High-Level Synthesis (HLS) tools provide a solution to this problem by automatically translating software descriptions (typically C or C++) into optimized Verilog/VHDL code ready for logic synthesis and implementation. The goal of this research is to specialize an existing High-Level Synthesis framework (PandA – Bambu, developed at Politecnico di Milano) for Deep Learning applications, exploring domain-specific optimizations and offering an interface towards popular software frameworks used to develop Deep Learning algorithms. The approach will not be based on a fixed acceleration engine template: this is a solution that has been proposed many times in scientific literature, but it becomes a limiting factor in a field where the size, complexity and diversity of emerging algorithms is constantly increasing. Instead, HLS will keep the design flow flexible and enable the introduction of innovations with a smaller effort than what is required to redesign a whole processor-like template.

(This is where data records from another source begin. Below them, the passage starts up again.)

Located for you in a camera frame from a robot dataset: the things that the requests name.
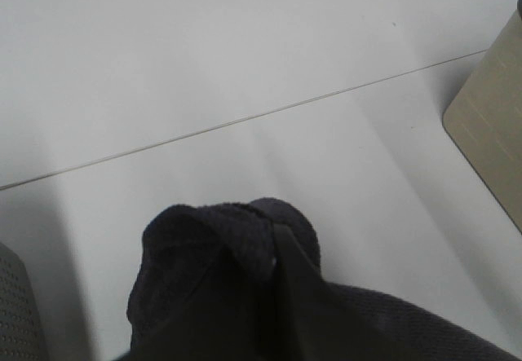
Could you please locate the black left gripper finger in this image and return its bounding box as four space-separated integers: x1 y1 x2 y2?
273 224 324 360

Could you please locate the beige basket with grey rim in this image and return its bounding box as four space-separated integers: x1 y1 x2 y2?
442 0 521 228

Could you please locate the grey perforated basket orange rim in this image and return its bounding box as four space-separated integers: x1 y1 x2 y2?
0 245 49 361

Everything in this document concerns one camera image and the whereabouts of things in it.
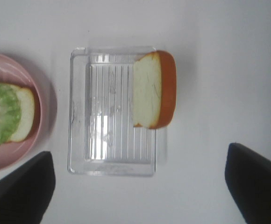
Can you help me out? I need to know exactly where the clear right plastic tray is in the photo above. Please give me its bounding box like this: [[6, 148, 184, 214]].
[[67, 46, 167, 176]]

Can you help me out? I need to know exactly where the bread slice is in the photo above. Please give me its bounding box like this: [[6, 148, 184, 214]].
[[132, 50, 177, 129], [8, 84, 36, 142]]

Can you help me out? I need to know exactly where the pink round plate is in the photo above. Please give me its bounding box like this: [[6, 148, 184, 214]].
[[0, 52, 57, 173]]

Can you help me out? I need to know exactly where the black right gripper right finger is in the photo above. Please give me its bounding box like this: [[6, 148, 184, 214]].
[[225, 143, 271, 224]]

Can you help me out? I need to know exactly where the green lettuce leaf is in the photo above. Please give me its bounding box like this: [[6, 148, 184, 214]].
[[0, 83, 21, 145]]

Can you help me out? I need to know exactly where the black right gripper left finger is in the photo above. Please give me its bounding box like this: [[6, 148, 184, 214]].
[[0, 151, 56, 224]]

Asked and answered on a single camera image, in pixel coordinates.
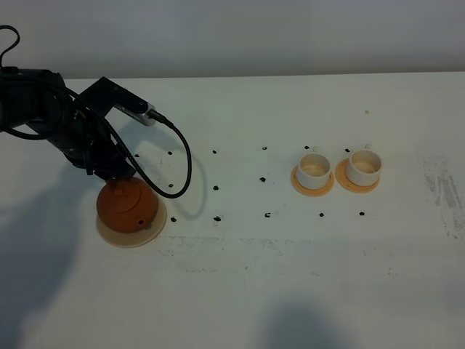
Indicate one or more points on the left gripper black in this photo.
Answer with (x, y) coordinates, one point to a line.
(86, 142)

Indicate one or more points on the brown clay teapot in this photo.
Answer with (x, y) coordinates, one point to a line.
(127, 205)

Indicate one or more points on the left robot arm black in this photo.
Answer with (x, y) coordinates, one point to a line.
(35, 106)

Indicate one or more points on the beige round teapot coaster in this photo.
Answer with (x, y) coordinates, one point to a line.
(137, 239)

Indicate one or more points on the left white teacup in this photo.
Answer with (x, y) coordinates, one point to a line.
(313, 169)

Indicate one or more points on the white teacup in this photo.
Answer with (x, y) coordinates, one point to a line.
(313, 169)
(364, 167)

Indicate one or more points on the left orange saucer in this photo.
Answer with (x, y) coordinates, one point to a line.
(311, 192)

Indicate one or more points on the orange saucer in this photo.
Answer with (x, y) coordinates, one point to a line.
(311, 192)
(344, 181)

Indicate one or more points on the right orange saucer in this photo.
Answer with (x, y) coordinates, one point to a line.
(344, 181)

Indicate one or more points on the right white teacup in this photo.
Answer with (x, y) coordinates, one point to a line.
(364, 167)

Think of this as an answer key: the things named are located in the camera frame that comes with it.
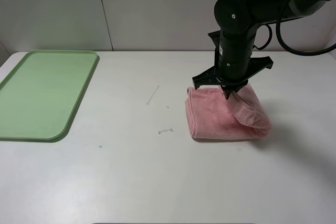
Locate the green plastic tray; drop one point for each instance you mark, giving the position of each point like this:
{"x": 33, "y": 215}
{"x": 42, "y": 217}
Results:
{"x": 41, "y": 95}

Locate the pink terry towel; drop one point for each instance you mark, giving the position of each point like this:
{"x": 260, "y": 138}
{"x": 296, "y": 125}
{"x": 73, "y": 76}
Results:
{"x": 210, "y": 116}

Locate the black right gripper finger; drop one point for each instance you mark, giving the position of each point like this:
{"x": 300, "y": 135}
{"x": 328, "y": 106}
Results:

Previous works also exploited commercial HLS tools by lowering a Deep Learning algorithm to C/C++ and manually annotating the code to indicate required transformations, but in this way the HLS tools are completely unaware of the specific nature of Deep Learning workloads. The proposed workflow instead relies on Domain Specific Languages (DSLs), maintaining high-level details about the computation that would be lost if translated to a low-level language such as C or LLVM. Specific techniques will be applied to exploit the inherently parallel nature of FPGAs and the possibility to perform computations with customized bit-width.